== Segment start ==

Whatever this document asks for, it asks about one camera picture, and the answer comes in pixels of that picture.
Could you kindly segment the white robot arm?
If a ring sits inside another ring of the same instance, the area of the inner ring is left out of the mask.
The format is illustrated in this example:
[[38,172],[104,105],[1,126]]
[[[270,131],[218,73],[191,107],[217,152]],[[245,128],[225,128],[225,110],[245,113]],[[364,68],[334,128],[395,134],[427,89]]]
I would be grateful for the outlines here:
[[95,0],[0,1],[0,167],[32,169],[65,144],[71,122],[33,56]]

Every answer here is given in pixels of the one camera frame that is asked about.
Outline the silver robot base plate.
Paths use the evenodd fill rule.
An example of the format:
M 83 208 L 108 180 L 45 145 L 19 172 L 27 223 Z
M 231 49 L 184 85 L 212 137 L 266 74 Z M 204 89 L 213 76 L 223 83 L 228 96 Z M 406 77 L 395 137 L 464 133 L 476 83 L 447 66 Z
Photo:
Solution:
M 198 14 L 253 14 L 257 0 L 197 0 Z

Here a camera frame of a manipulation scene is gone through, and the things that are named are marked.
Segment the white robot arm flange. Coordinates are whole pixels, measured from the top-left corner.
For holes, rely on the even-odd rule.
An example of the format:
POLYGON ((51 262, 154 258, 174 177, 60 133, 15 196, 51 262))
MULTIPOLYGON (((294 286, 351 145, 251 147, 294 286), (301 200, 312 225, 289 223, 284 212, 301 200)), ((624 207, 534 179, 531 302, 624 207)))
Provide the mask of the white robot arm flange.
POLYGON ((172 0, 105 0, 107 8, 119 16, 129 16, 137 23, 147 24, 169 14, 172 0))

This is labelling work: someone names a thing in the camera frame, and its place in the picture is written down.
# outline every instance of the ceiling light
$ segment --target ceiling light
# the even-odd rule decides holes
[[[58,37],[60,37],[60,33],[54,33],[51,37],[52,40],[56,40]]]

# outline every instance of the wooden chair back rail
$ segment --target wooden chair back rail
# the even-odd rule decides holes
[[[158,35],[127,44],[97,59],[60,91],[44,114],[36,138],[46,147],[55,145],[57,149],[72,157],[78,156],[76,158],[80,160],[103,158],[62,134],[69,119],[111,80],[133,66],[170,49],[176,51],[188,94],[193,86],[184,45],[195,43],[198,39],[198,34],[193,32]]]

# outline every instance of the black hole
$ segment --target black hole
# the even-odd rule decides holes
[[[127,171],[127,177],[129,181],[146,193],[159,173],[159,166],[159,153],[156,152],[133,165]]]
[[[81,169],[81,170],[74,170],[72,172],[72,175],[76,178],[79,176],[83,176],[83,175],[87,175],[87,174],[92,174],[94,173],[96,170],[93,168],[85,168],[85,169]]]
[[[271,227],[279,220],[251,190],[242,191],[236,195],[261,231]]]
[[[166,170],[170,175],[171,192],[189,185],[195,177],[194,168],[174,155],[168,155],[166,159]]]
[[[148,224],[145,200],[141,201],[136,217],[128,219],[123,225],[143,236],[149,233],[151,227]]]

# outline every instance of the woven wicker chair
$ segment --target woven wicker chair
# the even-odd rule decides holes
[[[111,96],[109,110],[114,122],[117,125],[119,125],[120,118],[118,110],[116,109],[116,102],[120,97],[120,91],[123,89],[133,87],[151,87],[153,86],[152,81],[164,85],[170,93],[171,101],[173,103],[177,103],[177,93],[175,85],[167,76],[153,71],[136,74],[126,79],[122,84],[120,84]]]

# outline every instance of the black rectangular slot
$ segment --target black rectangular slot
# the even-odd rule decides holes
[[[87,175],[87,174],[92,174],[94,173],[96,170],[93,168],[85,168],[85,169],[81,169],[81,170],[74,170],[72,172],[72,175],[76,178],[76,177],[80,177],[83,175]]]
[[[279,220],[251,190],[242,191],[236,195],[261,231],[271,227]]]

== Segment end ==

### YOUR OBJECTIVE
If a line of the entries holds the word "light", copy it out.

### OUTPUT FOR THIS EXERCISE
# outline every instance of the ceiling light
$ segment --target ceiling light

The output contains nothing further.